> **EXERCISE REQUIREMENTS**:
Below is a listing; print exactly its lines from the one containing "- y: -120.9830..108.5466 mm" down to the one containing "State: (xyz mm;", both inclusive, with every picture left out.
== Segment start ==
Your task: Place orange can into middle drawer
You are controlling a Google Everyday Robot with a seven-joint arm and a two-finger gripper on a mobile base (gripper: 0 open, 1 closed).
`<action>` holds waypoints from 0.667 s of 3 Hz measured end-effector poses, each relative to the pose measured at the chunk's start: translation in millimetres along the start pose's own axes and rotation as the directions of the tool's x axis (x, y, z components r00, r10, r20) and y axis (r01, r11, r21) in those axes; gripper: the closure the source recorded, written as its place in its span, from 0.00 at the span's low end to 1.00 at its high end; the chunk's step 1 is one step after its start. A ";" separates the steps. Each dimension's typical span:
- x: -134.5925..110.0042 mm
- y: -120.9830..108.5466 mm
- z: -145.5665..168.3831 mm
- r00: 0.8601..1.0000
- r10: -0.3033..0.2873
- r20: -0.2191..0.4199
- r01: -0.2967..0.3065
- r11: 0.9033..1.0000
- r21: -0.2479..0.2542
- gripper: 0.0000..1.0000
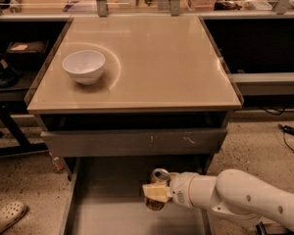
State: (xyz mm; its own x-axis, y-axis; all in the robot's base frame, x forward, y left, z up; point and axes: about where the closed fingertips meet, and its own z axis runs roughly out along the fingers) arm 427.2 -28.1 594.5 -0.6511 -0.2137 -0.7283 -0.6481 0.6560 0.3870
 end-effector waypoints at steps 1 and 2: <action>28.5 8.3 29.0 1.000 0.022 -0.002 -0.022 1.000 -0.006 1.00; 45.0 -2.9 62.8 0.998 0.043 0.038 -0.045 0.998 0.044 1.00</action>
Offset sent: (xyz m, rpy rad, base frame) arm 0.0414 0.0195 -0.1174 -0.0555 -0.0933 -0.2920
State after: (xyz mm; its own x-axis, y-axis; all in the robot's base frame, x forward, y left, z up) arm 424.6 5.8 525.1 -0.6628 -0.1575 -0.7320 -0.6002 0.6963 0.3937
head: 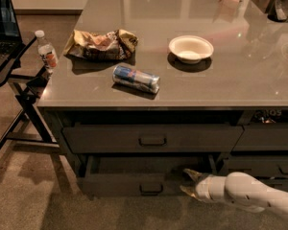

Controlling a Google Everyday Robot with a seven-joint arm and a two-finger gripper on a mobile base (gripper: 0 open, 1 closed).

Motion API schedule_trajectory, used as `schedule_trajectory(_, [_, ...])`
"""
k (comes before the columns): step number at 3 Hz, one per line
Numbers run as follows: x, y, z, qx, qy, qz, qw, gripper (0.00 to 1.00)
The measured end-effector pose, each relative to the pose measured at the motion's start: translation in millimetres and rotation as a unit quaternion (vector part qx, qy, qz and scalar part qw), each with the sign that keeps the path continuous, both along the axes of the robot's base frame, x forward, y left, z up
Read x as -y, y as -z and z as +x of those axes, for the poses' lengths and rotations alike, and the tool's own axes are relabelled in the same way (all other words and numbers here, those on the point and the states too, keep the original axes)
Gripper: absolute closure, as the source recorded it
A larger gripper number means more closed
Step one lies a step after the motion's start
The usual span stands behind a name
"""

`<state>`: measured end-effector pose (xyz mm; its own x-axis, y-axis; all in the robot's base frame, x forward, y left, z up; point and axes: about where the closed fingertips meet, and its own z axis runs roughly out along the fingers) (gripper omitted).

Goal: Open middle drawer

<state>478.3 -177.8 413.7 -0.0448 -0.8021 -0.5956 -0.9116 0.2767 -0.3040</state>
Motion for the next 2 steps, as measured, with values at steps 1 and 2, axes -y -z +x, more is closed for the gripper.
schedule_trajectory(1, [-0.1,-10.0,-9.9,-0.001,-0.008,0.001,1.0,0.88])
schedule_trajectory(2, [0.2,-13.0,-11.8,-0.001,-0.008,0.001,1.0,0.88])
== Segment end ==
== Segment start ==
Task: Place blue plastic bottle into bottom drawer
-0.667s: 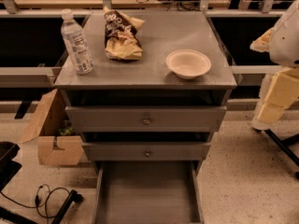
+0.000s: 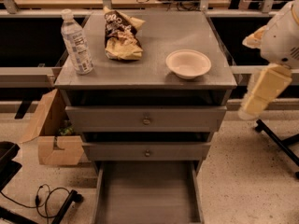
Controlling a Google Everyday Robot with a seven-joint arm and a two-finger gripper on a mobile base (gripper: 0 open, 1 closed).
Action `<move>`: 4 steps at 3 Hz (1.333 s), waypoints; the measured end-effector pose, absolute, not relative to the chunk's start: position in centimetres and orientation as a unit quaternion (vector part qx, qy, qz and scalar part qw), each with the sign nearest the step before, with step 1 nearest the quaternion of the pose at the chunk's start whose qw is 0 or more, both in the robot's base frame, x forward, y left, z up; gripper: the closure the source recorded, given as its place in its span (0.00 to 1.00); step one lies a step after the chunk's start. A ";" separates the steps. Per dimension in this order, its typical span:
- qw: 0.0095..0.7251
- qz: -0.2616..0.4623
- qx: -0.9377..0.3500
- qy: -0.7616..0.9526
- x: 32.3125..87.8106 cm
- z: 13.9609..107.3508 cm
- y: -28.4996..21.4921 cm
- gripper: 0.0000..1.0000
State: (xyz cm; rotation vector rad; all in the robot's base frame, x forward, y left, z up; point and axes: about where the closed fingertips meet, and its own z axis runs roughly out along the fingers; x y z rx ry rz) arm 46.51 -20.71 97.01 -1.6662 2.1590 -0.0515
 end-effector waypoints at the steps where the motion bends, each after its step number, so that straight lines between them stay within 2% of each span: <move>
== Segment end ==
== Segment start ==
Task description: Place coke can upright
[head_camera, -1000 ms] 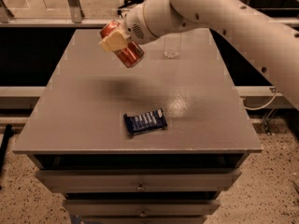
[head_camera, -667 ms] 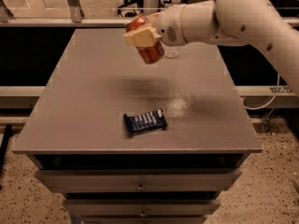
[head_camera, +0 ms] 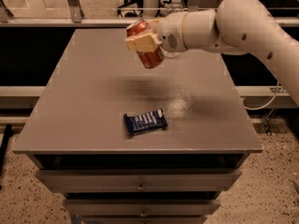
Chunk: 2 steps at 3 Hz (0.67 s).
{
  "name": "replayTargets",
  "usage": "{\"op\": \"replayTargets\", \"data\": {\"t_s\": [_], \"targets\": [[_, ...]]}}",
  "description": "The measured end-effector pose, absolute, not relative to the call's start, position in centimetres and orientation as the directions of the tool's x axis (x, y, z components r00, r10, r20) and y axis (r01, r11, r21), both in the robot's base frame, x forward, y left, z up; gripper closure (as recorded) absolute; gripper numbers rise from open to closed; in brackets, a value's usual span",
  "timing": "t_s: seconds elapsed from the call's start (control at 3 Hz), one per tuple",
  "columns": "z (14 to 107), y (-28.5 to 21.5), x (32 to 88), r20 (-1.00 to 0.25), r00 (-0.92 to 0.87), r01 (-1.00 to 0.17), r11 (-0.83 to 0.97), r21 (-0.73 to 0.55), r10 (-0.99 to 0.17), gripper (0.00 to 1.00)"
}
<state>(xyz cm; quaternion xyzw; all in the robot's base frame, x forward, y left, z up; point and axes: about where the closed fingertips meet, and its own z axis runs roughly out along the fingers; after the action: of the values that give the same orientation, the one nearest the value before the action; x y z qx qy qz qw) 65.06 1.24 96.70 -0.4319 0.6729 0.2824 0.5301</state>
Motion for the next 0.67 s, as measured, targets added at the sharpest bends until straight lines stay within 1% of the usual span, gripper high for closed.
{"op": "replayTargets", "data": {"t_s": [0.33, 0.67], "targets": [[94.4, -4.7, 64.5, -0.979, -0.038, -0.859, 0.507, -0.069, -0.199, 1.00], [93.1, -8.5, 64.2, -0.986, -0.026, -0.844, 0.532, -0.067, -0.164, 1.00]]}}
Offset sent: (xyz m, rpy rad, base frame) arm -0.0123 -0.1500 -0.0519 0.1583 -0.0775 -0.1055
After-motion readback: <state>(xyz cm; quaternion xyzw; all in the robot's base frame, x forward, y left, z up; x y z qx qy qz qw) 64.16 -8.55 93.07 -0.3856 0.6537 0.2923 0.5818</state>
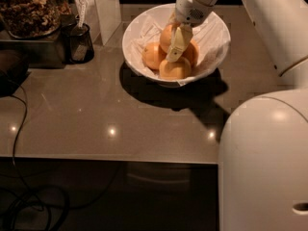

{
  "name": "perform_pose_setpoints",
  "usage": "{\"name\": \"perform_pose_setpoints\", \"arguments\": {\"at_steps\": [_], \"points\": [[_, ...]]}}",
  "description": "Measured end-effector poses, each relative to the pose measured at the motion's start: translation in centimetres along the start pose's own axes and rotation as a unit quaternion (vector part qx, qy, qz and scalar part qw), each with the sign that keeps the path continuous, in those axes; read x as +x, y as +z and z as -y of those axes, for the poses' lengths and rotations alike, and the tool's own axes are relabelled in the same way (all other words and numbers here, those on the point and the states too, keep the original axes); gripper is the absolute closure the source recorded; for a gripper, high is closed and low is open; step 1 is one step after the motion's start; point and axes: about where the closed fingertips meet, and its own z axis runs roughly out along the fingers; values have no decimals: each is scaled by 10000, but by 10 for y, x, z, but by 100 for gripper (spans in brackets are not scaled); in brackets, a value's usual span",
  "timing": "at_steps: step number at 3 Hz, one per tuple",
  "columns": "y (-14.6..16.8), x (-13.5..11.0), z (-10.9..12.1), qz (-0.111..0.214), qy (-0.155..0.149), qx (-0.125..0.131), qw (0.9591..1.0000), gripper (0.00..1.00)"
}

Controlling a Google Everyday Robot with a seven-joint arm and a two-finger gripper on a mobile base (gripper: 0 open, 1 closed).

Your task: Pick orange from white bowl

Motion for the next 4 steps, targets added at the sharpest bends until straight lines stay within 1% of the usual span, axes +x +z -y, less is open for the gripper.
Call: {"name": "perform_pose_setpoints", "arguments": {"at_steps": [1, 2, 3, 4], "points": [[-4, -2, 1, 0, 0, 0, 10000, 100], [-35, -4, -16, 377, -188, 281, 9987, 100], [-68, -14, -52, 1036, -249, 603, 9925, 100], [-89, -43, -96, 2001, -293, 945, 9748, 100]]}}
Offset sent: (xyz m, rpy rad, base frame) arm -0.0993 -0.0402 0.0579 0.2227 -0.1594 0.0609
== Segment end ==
> **RESPONSE AREA**:
- y: -120.9830..108.5466 mm
- z: -145.5665..168.3831 mm
- r00: 0.8601..1.0000
- r10: -0.3033..0.2873
- r20: -0.2191..0.4199
- r01: -0.2967..0.3065
- r11: 0.9033..1.0000
- r21: -0.2479..0.2542
- gripper: 0.0000..1.0000
State: (xyz mm; its own x-axis, y-axis; all in the robot's base frame, x forward, y left, z up; point and axes: about where the closed fingertips meet, and its own z axis runs roughly out along the fingers) arm 427.2 -28.1 594.5 -0.6511 -0.2137 -0.7283 -0.6481 0.6560 0.3870

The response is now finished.